Le Conseil des Canadiens a donc demandé à la Cour fédérale d’Appel d'annuler «la liste des questions» de l'Office national de l'énergie sur le projet d’oléoduc Énergie Est de TransCanada. Selon l'organisation, «cette liste est injuste, partiale et contraire à la loi».
 
«L’augmentation des gaz à effet de serre consécutive à l’augmentation de production de pétrole bitumineux qui serait rendue possible par le pipeline Énergie Est équivaudrait à ajouter 7 millions de voitures par année sur les routes pendant au moins 50 ans, a d'ailleurs fait valoir Alain Brunel, de l’Association québécoise de lutte contre la pollution atmosphérique. A l’heure où les scientifiques nous avertissent qu’il faut réduire radicalement nos émissions de gaz à effet de serre pour laisser un monde vivable, l’aveuglement de l’ONÉ à l’égard de l’enjeu environnemental du siècle est inexcusable et mérite d’être vigoureusement contesté.»
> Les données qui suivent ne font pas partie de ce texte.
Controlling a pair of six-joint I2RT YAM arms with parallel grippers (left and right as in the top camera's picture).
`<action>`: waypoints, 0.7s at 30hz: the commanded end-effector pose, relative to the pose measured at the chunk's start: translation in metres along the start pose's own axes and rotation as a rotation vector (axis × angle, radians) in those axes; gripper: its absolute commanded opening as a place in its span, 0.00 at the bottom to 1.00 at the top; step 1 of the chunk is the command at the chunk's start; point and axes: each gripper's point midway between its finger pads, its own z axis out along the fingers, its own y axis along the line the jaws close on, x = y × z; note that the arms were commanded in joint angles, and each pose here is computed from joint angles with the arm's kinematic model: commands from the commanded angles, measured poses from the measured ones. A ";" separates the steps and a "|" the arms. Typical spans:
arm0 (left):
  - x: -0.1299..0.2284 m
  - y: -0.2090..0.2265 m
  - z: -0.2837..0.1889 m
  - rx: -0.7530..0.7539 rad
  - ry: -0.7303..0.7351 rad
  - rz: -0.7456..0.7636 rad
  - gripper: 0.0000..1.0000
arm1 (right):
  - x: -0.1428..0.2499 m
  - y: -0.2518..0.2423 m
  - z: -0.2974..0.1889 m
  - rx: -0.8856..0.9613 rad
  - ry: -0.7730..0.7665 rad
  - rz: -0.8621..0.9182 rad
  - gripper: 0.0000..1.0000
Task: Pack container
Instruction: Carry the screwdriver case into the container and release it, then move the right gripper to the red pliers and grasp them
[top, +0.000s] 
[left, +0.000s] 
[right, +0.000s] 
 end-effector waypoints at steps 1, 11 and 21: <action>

«Cette décision de lancer le processus avant même le dépôt du projet, c'est du jamais vu. Le fédéral fait tout pour limiter la participation du public», a affirmé pour sa part Patrick Bonin, responsable de la campagne climat chez Greenpeace. «Cette situation nous démontre encore davantage l'urgence, pour le gouvernement du Québec, de s'impliquer dans ce dossier», a-t-il ajouté.

Silence à Québec

Le Québec est en effet concerné par le projet Énergie est, puisque des centaines de kilomètres de pipelines doivent être construits dans la province, notamment au fond du Saint-Laurent, afin d'acheminer le pétrole albertain vers Cacouna et le Nouveau-Brunswick. Avec ce projet, qui doit être complété en 2018, le Québec deviendra un joueur clé dans la mise en marché et l'exportation du pétrole des sables bitumineux.

Déjà, TransCanada a signifié à Transports Canada sont intérêt pour l'achat du port de Cacouna. La pétrolière a aussi entamé des travaux préparatoires en milieu marin afin de déterminer où sera construit le port pétrolier qu'elle souhaite y implanter, en plein coeur de l'habitat essentiel du béluga. D'ailleurs, des forages pourraient être menés d'ici quelques semaines dans ce secteur du Bas—Saint-Laurent, au moment où les femelles bélugas sont en pleine période des naissances. Selon les spécialistes qui étudient l'espèce depuis plus de 30 ans, l'implantation d'un port pétrolier pourrait précipiter l'extinction de cette espèce emblématique de la fragilité du Saint-Laurent.
Le gouvernement libéral de Philippe Couillard n'a toujours pas pris position concernant ce projet pétrolier. Le premier ministre a toutefois manifesté son préjugé favorable lors de la campagne électorale.

Des groupes environnementaux se mobilisent contre le projet. Ils entendent notamment tenir une manifestation dans quelques jours à Tadoussac.